So much space for improvement


My personal library (just a subset of the virtual ones…)

This is both great and worrisome… Simply put, I can’t know it all, and as this is mostly on my spare time (programming is not even in my job description, although I do program to make my team’s life easier), maybe I shouldn’t even try. But as the concept of Kaizen goes (the way I understood it, I am not Japanese and would not mean to disrespect their culture), it is all about improving day after day. And improving, that I can do. It should actually be easy, the more I read, the more I find out how little I know :).

Some Resources

While looking for specific approaches along the past two weeks to improve on my R programming skills, I came across a few resources (also, I am a subscriber of “Data Elixir” – among other mailing lists – which often points to one or two relevant sources…).

And so two such resources stood out, both derived from the first one here:

This is, not to mention my personal library, that is starting to be quite consequential. Many things in these books are quite interesting, I just only ever used what I needed when I needed it.

And of course, there is plenty more out there. No way I can comb through it all, and more to the point, that would not be useful in any way. It simply would be “moot”.

With so much great stuff to work on, I had to stop looking for ideas (by the way, I thought some comments by readers on the “Efficient R” book were a bit harsh, maybe it’s because I’m not the most advanced R programmer out there (I mean: far from that), but I really found some great tips in this book, which is also freely available online – see link above). I have to stop reading so much, and start “applying” more (awful, but nevertheless: PUN intended. Among other things, I really make an intentional effort to move away from traditional loops (those I learnt in Pascal, and C, and Java about 15-20 years ago) and towards R vectorised operations with apply and the-likes…).

So new game plan

New strategy: I will work on the stuff I have already found, creating my own examples of some practical needs I have come across at some point or another in the past.

Once again, this will usually be focused towards IT Security goals (note: “Blue Team” mostly) in one way or another. But generally speaking, it’s just the same as other examples out there, only I might not use baseball, real estate or weather datasets.
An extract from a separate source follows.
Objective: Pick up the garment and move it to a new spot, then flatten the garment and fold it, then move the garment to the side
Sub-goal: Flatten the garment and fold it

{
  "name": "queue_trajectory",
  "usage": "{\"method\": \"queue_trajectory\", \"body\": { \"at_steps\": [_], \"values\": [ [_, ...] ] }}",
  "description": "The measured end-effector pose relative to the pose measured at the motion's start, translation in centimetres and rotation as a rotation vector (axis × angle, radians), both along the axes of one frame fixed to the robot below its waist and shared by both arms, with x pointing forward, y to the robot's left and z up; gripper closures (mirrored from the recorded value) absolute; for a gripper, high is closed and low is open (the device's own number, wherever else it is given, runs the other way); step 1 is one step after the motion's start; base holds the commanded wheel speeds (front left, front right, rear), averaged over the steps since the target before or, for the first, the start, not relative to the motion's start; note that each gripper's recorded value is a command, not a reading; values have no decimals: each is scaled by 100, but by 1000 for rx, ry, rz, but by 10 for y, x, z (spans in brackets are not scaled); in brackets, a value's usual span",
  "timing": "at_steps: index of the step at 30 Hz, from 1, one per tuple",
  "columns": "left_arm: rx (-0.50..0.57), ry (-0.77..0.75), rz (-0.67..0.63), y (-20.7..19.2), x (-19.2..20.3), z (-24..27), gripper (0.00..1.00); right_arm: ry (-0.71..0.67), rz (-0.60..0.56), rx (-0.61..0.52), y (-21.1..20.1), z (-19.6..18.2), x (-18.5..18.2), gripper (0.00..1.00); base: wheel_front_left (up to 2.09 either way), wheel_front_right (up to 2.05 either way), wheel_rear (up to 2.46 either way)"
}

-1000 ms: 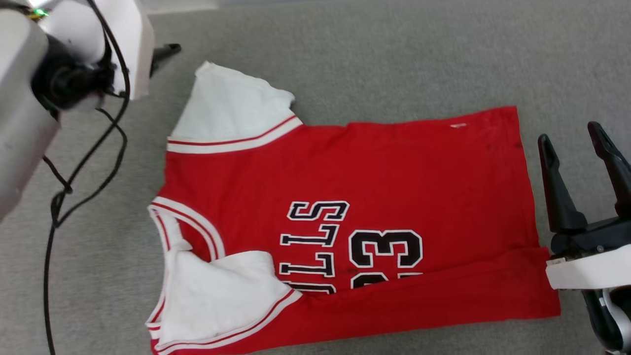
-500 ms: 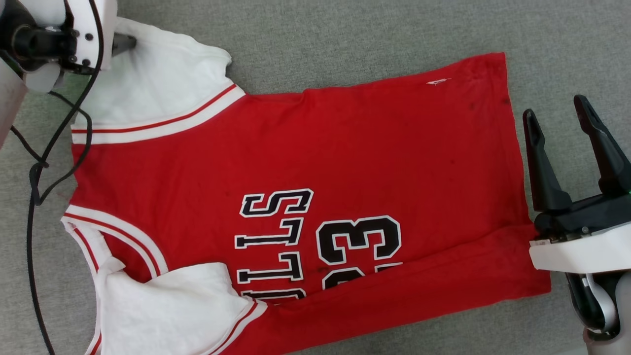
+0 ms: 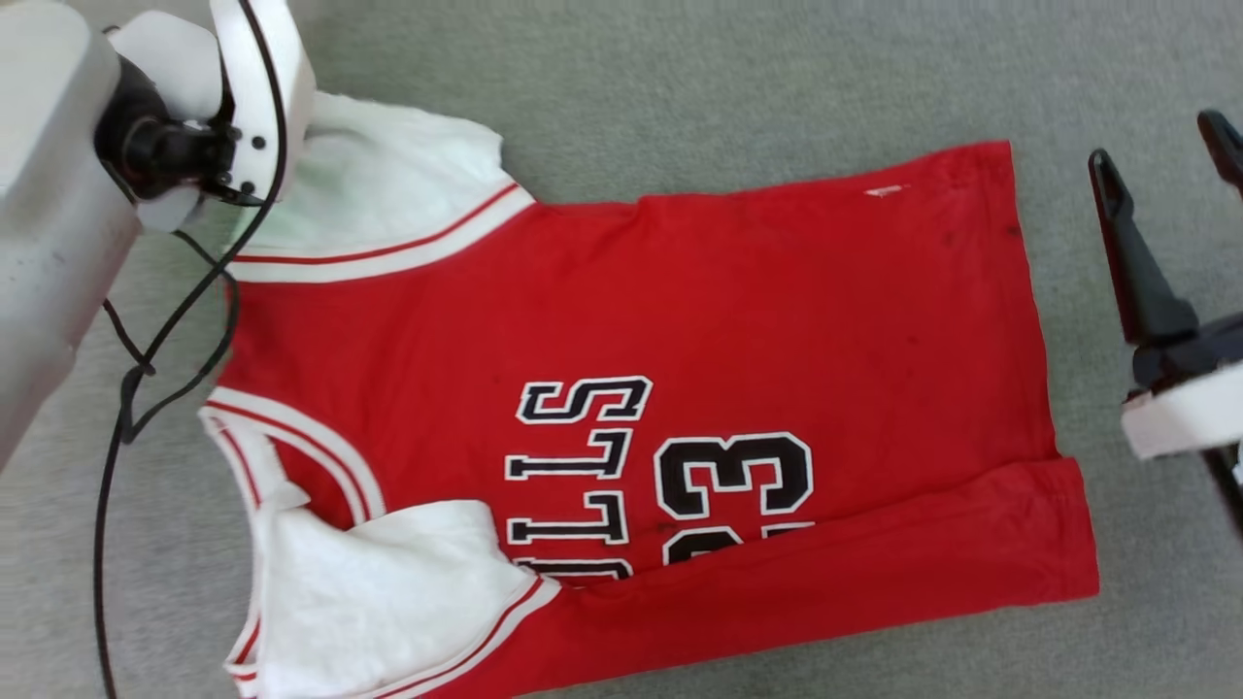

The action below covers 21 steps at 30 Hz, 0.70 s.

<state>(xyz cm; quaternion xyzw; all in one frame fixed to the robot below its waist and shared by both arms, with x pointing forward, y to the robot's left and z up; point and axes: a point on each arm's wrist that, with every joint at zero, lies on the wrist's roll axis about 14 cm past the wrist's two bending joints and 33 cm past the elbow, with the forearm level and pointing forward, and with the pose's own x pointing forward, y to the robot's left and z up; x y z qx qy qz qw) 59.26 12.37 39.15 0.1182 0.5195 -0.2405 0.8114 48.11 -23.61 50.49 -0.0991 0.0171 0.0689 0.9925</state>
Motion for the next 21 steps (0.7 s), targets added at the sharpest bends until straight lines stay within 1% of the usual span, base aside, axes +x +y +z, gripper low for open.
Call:
{"method": "queue_trajectory", "body": {
  "at_steps": [5,8,14,17,21],
  "values": [
    [-11,-99,-32,0,-5,31,100,177,70,-113,3,3,16,0,0,0,0],
    [-21,-135,-60,-3,-16,43,100,330,103,-176,4,-5,22,0,0,0,0],
    [-35,-211,-102,0,-29,67,100,636,155,-266,8,-23,25,0,0,0,0],
    [-42,-229,-111,1,-34,70,100,806,157,-291,6,-40,22,0,0,0,0],
    [-54,-239,-129,-1,-36,68,100,952,129,-313,-1,-55,27,0,0,0,0]
  ]
}}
Because IT Security is the way it is (i.e. simply sharing information or dataset is not too common), I think I will have to create “fake” datasets from scratch at times, but I will throw in some subtleties, complexities and errors I have found in real life, to keep it as realistic as possible. Other times though, I will use sample datasets (log files and such) I have found published out there (referencing the sources, of course).

Hopefully, the examples will be useful to some of those who might read these words.

Conclusions

For now, if at all curious about some cool (I found them cool) R concepts, tricks and techniques, I do recommend you have a look at the resources above (if you have some basics covered already).